Reflections on smallpox and God’s creation

Reflections on smallpox and God’s creation February 13, 2011

An interesting article in the Guardian this morning, on the (on-going) debate on whether to eliminate the remaining stocks of the smallpox virus.   The article focuses on the pragmatic issues of health, international security and bio-terrorism, but in reading it I was wondering if there were larger issues involved.

The daily gospel readings are from Genesis, and so I have been rereading the account of creation.  One thing I noticed is that the two creation accounts in Genesis 1 and 2 put slightly different emphases on the relation between humanity and God’s creation.  In the first account God tells Adam and Eve:  “Be fertile and multiply; fill the earth and subdue it. Have dominion over the fish of the sea, the birds of the air, and all the living things that move on the earth.”  The sense here is of total control, ownership, “dominion.”  On the other hand, in the second account it says that “The LORD God then took the man and settled him in the garden of Eden, to cultivate and care for it.” Here the sense is of stewardship: caring for something that they do not own.

I do not want to read too much into these short passages, but I think that this tension still affects our current understanding of the world around us. If the world is “ours” in the sense we have complete control over it, then we can do what we want, subject only to our prudential judgment of how to treat our property. On the other hand, if the world is God’s, then our decisions must show deference to God’s own plan. We are stewards, and presumably (like all stewards) have a great deal of autonomy and authority, but in the end we are constrained by the plan of the actual Master of creation.

And what does this tell us about smallpox? I am not sure, but despite the very compelling arguments of those who argue for the destruction of smallpox, some part of me hesitates to willingly destroy any part of God’s creation. Now this is not, I hope, the “Bambi syndrome”: I hope that I am not getting all dewy eyed over a virus whose main function seems to have been to kill 100’s of millions.

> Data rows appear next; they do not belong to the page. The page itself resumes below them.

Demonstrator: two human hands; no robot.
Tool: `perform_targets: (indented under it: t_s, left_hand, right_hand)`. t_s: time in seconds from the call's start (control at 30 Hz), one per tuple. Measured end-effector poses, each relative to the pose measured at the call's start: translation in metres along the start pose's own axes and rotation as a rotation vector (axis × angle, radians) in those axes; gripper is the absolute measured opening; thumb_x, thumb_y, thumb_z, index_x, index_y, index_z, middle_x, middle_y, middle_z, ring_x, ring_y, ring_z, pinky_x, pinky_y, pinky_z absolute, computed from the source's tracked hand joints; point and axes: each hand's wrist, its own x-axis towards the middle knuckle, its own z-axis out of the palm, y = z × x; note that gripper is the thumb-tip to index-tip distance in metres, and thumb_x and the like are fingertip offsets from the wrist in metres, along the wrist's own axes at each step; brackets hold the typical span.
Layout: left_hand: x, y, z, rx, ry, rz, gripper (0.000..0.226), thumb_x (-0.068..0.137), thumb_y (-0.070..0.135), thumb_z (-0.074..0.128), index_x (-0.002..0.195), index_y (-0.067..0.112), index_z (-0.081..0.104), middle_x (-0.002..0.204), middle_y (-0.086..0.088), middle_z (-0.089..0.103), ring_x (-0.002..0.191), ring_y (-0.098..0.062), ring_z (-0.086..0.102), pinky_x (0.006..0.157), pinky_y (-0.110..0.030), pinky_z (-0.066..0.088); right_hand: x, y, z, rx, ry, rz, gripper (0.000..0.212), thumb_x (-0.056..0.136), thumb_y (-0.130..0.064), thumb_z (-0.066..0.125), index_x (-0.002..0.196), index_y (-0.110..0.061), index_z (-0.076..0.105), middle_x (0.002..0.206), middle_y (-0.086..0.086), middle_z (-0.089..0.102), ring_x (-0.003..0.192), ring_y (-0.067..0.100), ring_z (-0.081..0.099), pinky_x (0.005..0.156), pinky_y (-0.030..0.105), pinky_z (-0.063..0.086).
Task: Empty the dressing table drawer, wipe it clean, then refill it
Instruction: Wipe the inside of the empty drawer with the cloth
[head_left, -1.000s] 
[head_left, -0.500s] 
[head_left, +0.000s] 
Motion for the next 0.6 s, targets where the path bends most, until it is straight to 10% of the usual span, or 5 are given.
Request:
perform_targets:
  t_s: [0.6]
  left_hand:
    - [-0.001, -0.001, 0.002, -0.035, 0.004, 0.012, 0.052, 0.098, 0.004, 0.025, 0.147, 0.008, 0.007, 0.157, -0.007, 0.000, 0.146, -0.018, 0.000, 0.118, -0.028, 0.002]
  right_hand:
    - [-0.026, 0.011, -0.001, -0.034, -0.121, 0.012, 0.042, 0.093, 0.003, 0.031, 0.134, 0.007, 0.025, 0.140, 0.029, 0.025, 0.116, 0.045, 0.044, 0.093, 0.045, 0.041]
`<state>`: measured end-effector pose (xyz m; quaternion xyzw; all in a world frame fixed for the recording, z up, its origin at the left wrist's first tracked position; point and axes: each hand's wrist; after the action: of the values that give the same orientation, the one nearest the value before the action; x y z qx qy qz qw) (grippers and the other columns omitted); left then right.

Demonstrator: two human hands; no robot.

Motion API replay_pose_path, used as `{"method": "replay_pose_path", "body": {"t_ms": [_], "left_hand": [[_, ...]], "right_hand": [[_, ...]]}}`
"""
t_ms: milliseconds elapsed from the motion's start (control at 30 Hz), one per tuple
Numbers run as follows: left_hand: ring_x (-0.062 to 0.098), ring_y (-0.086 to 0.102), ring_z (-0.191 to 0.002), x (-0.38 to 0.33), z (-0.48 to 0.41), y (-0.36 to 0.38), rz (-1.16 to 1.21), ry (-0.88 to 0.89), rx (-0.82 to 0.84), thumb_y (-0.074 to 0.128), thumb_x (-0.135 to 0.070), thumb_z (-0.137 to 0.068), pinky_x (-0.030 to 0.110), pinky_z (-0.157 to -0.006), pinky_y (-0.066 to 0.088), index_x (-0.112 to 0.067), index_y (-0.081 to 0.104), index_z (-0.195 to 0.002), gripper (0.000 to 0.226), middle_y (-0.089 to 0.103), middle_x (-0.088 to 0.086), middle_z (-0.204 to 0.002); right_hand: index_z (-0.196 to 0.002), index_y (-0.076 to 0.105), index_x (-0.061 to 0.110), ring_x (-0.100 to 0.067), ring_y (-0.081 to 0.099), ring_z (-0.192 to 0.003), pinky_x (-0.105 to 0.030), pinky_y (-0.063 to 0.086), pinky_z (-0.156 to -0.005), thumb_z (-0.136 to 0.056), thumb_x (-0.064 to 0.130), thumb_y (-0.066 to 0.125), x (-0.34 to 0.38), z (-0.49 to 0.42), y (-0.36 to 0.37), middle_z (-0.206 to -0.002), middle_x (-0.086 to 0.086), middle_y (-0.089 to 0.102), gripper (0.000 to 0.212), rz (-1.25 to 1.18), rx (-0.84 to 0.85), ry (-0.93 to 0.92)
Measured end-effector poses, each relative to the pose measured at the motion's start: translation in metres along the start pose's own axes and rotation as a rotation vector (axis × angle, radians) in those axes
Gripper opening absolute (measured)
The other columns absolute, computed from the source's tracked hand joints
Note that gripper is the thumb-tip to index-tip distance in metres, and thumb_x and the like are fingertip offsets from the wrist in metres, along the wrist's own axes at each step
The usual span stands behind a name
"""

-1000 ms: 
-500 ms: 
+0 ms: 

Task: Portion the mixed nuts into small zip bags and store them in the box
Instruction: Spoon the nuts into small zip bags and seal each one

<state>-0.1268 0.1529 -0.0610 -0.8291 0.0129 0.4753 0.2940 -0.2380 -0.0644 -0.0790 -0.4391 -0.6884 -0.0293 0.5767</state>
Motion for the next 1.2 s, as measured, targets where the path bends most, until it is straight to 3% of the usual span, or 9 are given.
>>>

Nevertheless, it is part of God’s creation, and therefore part of God’s plan, if only in the contingent sense that God created a world in which diseases such as smallpox would evolve.

Note that I am not claiming that smallpox has a “right” to exist, much less a “right” to continue to be an active plague in the world.  (This would be the result of pushing Peter Singer’s speciesism to its logical limit.)  But I think it is worth asking, in this extremal case, what limits, if any, beyond prudential judgment, should control our “dominion” over the smallpox virus?  This should give us clues as to how we should relate to the other parts of creation, the good, the bad and the ugly (with apologies to Sergio Leone).